Work task:
In the listing below, find the line containing "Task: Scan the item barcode" and the line containing "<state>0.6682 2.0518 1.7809". Repeat exactly those two lines and every line between them.

Records supplied:
━━━━━━━━━━

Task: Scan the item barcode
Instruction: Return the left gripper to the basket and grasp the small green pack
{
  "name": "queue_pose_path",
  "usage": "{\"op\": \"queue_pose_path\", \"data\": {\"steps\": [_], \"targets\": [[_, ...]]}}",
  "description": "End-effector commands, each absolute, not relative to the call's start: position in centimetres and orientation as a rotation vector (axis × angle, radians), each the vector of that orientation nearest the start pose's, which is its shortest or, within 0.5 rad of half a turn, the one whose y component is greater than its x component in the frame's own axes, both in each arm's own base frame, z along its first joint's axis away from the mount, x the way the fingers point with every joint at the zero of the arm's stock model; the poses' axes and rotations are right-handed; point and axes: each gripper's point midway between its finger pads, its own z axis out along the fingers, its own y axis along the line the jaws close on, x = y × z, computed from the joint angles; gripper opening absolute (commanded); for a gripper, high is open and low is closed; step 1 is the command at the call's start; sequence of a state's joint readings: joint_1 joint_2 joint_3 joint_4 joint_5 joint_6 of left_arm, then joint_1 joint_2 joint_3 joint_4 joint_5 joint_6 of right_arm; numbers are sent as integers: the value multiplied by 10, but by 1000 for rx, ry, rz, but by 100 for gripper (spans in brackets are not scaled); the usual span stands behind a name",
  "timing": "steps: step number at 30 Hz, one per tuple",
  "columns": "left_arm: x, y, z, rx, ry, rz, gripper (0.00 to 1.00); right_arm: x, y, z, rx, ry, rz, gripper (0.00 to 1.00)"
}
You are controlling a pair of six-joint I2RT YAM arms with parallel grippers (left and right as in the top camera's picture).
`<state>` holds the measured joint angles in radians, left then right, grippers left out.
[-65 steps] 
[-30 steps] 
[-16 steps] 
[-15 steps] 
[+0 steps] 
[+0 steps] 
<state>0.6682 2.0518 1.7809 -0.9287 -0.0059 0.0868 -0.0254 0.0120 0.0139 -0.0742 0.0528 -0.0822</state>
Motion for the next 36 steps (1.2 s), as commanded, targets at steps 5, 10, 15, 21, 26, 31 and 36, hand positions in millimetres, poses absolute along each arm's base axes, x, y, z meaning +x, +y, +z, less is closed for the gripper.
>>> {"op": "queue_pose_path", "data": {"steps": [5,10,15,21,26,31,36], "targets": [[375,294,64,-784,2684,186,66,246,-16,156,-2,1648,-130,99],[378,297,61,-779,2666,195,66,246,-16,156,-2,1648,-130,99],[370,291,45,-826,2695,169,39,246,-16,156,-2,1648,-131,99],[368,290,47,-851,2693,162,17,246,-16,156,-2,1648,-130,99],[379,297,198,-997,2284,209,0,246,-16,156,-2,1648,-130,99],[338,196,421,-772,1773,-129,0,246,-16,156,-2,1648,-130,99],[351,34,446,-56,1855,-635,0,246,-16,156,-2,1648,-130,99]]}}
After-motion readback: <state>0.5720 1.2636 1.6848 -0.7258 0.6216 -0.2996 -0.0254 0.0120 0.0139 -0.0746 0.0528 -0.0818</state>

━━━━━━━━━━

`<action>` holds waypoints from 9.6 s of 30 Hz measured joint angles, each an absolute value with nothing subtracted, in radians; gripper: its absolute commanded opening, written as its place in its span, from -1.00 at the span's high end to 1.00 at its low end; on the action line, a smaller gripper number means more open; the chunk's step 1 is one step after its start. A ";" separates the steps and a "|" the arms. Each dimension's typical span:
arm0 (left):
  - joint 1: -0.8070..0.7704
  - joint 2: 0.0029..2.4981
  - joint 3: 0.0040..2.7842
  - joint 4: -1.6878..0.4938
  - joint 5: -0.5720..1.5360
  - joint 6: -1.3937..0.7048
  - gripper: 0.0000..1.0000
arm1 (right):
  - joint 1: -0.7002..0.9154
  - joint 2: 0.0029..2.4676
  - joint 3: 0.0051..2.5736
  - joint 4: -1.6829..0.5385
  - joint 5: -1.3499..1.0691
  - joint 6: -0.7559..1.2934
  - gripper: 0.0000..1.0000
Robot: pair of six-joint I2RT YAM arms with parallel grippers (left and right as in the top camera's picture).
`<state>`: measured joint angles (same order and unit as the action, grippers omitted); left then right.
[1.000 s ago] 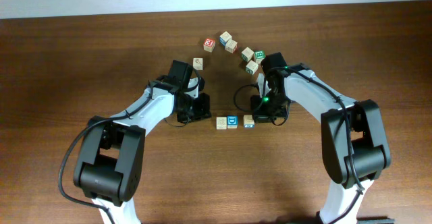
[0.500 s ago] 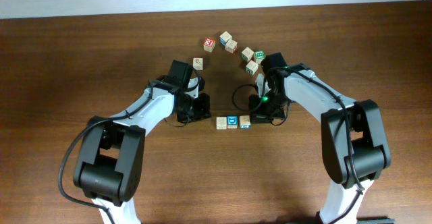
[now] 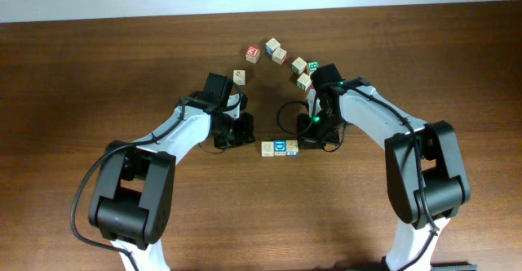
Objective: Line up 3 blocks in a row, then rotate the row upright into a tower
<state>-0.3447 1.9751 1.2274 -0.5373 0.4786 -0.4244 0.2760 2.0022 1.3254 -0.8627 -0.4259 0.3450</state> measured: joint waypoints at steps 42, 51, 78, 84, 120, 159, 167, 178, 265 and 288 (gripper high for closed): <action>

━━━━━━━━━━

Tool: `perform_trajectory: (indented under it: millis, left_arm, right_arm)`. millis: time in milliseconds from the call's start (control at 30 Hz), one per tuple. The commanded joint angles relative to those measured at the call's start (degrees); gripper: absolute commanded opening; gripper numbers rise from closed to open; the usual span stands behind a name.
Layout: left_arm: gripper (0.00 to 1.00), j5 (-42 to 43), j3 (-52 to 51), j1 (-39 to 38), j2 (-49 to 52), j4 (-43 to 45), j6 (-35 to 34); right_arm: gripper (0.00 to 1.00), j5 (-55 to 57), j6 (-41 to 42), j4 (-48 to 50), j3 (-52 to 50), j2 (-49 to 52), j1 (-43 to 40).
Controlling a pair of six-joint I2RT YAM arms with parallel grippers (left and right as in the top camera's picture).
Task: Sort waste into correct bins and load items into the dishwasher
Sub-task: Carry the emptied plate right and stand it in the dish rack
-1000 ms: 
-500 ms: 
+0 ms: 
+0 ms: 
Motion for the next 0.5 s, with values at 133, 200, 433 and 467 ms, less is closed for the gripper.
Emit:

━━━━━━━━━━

Result:
Task: Scan the item barcode
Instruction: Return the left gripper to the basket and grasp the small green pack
{
  "name": "queue_pose_path",
  "usage": "{\"op\": \"queue_pose_path\", \"data\": {\"steps\": [_], \"targets\": [[_, ...]]}}",
  "description": "End-effector commands, each absolute, not relative to the call's start: position in centimetres and orientation as a rotation vector (axis × angle, radians), each the vector of that orientation nearest the start pose's, which is its shortest or, within 0.5 rad of half a turn, the one whose y component is greater than its x component in the frame's own axes, both in each arm's own base frame, z along its first joint's axis away from the mount, x the way the fingers point with every joint at the zero of the arm's stock model; the poses' axes and rotations are right-handed; point and axes: each gripper's point midway between its finger pads, its own z axis out along the fingers, its own y axis along the line the jaws close on, x = y × z, computed from the joint angles; gripper opening absolute (commanded); for a gripper, high is open and low is closed; step 1 is the command at the call's start; sequence of a state's joint readings: joint_1 joint_2 joint_3 joint_4 joint_5 joint_6 of left_arm, then joint_1 joint_2 joint_3 joint_4 joint_5 joint_6 of right_arm; numbers are sent as integers: the value multiplied by 10, but by 1000 for rx, ry, rz, but by 100 for gripper (spans in brackets are not scaled); the usual span stands behind a name",
  "timing": "steps: step number at 30 Hz, one per tuple",
  "columns": "left_arm: x, y, z, rx, ry, rz, gripper (0.00 to 1.00); right_arm: x, y, z, rx, ry, rz, gripper (0.00 to 1.00)"
}
You are controlling a pair of six-joint I2RT YAM arms with parallel grippers (left and right as in the top camera's picture).
`<state>` holds the measured joint angles in radians, left then right, grippers left out.
[-65 steps] 
[-30 steps] 
[-16 steps] 
[-15 steps] 
[+0 steps] 
[+0 steps] 
<state>0.6682 2.0518 1.7809 -0.9287 -0.0059 0.0868 -0.0254 0.0120 0.0139 -0.0742 0.0528 -0.0822</state>

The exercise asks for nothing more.